Required action: Report every line below that has the string "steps" in it.

Collected data:
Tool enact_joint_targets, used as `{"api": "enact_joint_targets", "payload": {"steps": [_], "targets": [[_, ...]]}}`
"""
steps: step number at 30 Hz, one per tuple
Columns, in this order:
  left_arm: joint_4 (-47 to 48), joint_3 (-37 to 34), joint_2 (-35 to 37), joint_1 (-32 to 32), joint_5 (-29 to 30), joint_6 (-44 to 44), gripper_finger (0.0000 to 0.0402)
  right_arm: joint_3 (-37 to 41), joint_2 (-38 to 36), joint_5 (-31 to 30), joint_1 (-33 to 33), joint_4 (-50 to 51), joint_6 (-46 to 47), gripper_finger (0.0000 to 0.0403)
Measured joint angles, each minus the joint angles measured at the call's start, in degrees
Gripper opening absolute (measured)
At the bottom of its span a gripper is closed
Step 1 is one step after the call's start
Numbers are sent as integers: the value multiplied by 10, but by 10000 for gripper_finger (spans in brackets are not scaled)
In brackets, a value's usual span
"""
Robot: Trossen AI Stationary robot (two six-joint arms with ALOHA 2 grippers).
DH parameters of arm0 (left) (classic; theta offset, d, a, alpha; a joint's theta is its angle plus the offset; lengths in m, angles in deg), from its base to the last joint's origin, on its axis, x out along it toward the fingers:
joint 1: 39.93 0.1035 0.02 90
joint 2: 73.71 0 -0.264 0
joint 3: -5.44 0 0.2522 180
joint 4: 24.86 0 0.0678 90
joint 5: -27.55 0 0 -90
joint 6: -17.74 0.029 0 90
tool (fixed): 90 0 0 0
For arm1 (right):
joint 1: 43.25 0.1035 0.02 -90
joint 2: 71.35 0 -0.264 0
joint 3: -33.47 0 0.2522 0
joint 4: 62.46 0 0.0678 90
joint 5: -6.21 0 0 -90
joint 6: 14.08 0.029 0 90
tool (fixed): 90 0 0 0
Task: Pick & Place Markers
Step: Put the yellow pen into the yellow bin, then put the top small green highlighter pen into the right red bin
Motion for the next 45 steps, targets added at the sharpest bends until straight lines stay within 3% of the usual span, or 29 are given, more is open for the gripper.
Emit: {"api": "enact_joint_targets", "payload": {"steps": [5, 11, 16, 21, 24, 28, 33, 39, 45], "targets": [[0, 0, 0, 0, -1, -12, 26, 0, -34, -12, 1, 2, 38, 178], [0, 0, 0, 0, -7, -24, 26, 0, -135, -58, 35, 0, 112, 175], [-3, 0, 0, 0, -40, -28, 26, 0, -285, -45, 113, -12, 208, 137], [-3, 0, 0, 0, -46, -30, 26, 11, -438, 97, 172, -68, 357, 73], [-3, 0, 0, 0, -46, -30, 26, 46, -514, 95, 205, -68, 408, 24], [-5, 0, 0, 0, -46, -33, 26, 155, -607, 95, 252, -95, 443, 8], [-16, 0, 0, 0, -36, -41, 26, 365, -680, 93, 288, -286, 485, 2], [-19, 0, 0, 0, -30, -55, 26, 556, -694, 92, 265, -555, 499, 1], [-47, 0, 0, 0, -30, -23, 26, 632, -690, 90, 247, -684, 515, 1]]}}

Problem solution:
Tool enact_joint_targets, used as `{"api": "enact_joint_targets", "payload": {"steps": [_], "targets": [[_, ...]]}}`
steps: step number at 30 Hz, one per tuple
Motion for the next 45 steps, targets added at the sharpest bends until straight lines stay within 3% of the usual span, or 29 are given, more is open for the gripper.
Emit: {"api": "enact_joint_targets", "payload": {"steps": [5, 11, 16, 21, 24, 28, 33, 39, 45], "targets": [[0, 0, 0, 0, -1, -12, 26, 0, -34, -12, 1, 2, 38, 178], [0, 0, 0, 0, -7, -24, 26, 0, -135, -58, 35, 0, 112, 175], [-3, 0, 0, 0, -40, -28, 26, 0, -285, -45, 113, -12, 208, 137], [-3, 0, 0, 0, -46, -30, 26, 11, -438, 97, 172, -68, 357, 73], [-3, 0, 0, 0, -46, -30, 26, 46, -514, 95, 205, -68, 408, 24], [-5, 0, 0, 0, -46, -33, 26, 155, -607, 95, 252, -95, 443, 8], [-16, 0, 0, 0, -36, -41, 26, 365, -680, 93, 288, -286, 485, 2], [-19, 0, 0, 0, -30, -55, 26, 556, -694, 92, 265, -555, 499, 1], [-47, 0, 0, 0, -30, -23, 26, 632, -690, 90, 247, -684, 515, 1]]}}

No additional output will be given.